Beto diz não temer investigação
Curitiba - O prefeito Beto Richa (PSDB) falou com a imprensa ontem pela primeira vez depois que as denúncias de irregularidades na campanha dele em 2008 vieram a público. Beto afirmou que não teme ser investigado. ''Pedi ao procurador que me investigue e me coloquei à disposição'', declarou. Ele esteve por menos de uma hora no gabinete do procurador regional eleitoral, Néviton Guedes e na saída do prédio conversou rapidamente com a imprensa.

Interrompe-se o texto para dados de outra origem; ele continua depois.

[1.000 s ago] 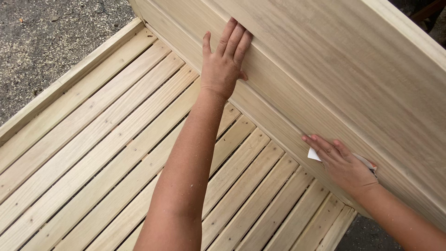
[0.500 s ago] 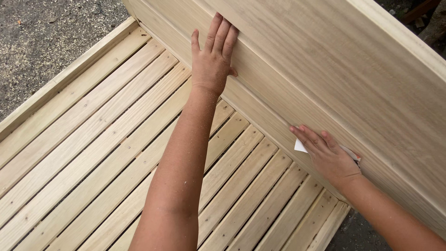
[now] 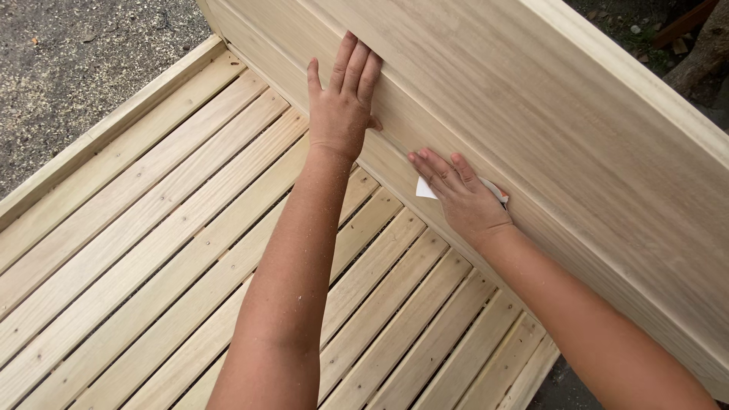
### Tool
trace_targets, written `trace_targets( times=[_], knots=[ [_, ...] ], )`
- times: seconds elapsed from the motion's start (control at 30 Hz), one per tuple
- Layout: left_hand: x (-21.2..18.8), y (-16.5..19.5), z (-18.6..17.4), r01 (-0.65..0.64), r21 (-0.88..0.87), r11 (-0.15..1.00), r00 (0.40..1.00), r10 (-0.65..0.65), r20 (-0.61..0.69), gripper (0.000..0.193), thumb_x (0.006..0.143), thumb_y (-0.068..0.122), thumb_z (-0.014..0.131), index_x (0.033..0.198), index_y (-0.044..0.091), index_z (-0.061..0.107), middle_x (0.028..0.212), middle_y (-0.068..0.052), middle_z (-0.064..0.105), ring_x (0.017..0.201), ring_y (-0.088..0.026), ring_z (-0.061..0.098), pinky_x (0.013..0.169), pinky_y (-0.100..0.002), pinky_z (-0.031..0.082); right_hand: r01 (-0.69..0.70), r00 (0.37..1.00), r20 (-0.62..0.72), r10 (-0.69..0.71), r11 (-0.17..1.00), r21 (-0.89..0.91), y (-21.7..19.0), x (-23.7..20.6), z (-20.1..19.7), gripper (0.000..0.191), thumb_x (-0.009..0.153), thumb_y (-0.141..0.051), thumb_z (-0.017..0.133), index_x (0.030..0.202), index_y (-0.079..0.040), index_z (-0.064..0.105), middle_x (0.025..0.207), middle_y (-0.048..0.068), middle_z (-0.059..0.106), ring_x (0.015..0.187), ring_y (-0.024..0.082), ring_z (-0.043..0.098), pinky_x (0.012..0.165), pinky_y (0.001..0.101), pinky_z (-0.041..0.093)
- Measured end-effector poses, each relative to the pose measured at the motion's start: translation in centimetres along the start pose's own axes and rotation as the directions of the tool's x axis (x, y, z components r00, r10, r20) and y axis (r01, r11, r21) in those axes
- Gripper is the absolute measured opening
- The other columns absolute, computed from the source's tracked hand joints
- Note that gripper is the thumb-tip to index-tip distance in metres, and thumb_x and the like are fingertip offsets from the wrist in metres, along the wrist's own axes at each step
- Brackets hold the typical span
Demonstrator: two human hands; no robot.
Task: The person sands the edge and side of a wooden bed frame using a sanding block. They move along the length of the frame, smoothing the surface with consistent strokes.
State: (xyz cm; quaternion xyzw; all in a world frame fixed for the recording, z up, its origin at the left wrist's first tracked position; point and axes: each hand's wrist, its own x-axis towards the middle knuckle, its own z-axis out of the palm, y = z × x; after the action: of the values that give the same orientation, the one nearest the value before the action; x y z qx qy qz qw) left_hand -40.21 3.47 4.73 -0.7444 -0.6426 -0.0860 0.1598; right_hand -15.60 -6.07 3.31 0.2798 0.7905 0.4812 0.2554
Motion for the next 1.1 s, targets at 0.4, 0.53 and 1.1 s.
trace_targets(
  times=[0.4,0.53,1.1],
  knots=[
    [0.0,-0.1,-0.2,0.008,-0.021,1.0,1.0,-0.008,0.018,0.122,0.069,0.066,0.076,0.165,0.021,0.014,0.17,0.002,0.01,0.156,-0.017,0.001,0.123,-0.064,0.024,-0.037,0.998,-0.044,0.037,0.999,0.014,-0.3,0.6,-0.2,0.074,0.098,-0.032,0.037,0.164,-0.005,0.018,0.173,0.009,0.006,0.157,0.027,-0.005,0.116,0.0604,-0.013],
    [-0.1,-0.2,0.1,-0.012,0.007,1.0,0.996,0.013,-0.089,0.12,0.07,0.064,0.079,0.164,0.021,0.018,0.17,0.001,0.013,0.157,-0.018,0.003,0.125,-0.065,0.02,-0.098,0.995,-0.036,0.098,0.995,0.004,-0.2,6.2,-0.7,0.074,0.101,-0.033,0.035,0.166,-0.007,0.012,0.173,0.01,0.009,0.157,0.027,-0.004,0.119,0.0592,-0.013],
    [-0.4,-0.4,0.8,-0.021,-0.045,0.999,0.995,0.017,-0.096,0.117,0.073,0.067,0.077,0.163,0.02,0.02,0.169,0.001,0.017,0.158,-0.019,0.005,0.123,-0.067,0.019,-0.258,0.958,-0.114,0.264,0.964,0.067,1.9,5.9,-2.6,0.072,0.104,-0.03,0.036,0.168,-0.007,0.014,0.175,0.007,0.007,0.159,0.026,-0.003,0.122,0.06,-0.013]
  ],
)
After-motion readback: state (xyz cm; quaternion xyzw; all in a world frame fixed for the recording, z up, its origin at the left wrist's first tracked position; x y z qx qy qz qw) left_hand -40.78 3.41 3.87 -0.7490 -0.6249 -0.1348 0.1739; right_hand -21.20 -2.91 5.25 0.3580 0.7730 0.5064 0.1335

Beto creditou as denúncias feitas contra ele a um grupo político que estaria: ''incomodado com o meu sucesso''. Segundo o prefeito todas suas contas de campanha foram aprovadas. ''Lanço um desafio aqui para que todos os candidatos apresentem suas contas. Duvido que exista uma prestação de contas mais completa'', disse. O prefeito afirmou que é o principal interessado na investigação dos fatos e que ''não tem nada a temer''.
Na manhã de ontem a Prefeitura de Curitiba confirmou a exoneração de mais três pessoas que apareceram no vídeo que mostra integrantes do Comitê Lealdade recebendo dinheiro supostamente em troca de apoio na eleição de 2008. Foram demitidos o ex-vereador Mestre Déa, que ocupava cargo de assessor técnico na Secretaria Municipal de Esportes, o gestor Luiz Carlos Pinto e o assessor Gilmar Luiz Fernandes.
Beto também determinou que outros dois funcionários de carreira da prefeitura perdessem suas funções gratificadas: Cristiane Fonseca Ribeiro e Nelson Bientinez Filho. Na semana passada já haviam sido exonerados Manassés de Oliveira, ex-secretário municipal de Assuntos Metropolitanos, Raul de Araújo e Alexandre Gardolinski, apontado como responsável pelas gravações realizadas no Comitê Lealdade. (R.C.F.)